YOUR INSTRUCTIONS
Scan the material below for the word "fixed", then copy every line in which it appears.

GIVEN INFORMATION
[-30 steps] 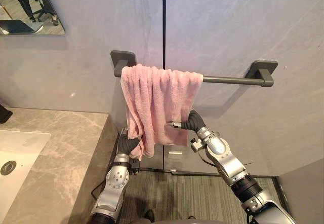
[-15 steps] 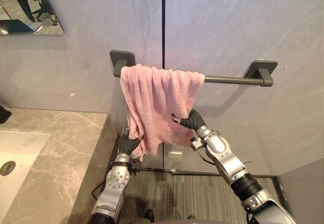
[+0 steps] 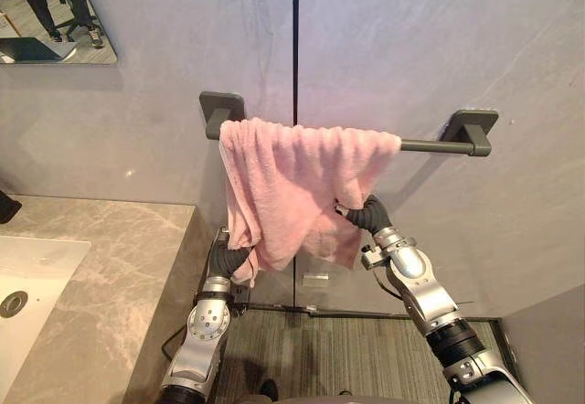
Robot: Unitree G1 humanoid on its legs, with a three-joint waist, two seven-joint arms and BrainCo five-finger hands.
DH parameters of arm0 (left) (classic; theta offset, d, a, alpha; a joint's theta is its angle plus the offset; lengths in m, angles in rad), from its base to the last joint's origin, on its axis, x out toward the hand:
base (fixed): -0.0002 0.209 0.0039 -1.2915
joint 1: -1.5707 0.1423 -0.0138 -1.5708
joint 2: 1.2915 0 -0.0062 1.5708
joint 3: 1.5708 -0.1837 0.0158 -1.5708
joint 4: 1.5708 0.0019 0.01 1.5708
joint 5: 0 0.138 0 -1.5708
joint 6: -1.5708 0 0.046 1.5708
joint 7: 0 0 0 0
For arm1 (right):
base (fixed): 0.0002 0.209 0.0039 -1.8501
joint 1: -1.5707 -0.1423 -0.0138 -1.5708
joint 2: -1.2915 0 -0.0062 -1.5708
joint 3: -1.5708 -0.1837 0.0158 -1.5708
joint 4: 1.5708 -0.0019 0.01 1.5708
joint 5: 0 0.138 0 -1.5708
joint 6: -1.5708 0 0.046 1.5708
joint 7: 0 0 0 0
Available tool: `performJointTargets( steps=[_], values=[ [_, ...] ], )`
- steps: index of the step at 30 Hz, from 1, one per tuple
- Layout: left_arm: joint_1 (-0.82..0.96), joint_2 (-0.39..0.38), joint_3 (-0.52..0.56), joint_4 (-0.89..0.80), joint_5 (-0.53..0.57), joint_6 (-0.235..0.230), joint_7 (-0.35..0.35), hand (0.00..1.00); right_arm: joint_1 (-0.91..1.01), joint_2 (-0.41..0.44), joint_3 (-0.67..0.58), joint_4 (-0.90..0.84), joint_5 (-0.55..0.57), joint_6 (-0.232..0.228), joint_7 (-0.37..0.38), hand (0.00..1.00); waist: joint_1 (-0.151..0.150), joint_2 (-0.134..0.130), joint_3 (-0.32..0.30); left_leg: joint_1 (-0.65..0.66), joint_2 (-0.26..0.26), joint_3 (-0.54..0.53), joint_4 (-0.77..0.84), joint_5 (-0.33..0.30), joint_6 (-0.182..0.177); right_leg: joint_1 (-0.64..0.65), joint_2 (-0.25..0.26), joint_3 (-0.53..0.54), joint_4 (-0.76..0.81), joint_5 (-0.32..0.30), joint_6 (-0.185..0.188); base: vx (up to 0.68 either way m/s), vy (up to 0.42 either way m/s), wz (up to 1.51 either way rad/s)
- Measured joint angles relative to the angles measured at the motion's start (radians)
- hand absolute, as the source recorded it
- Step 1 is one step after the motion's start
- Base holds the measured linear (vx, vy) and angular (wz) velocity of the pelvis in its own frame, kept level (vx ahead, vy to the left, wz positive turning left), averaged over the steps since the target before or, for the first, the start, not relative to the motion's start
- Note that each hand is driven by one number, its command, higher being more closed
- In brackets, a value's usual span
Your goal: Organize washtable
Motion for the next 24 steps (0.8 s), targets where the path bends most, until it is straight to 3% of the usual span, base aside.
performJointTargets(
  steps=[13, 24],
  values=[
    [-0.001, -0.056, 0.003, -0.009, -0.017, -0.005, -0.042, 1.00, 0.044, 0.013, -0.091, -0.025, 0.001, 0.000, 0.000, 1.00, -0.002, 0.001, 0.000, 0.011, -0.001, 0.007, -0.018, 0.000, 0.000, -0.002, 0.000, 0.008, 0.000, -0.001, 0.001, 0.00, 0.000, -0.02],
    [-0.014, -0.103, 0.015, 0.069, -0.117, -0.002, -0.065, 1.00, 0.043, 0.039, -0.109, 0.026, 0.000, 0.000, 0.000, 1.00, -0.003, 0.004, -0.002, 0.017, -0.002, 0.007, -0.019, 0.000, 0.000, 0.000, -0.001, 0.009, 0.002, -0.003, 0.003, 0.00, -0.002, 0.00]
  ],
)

RESPONSE FOR THIS EXERCISE
base (fixed): -0.0002 0.209 0.0039 -1.2915
base (fixed): 0.0002 0.209 0.0039 -1.8501

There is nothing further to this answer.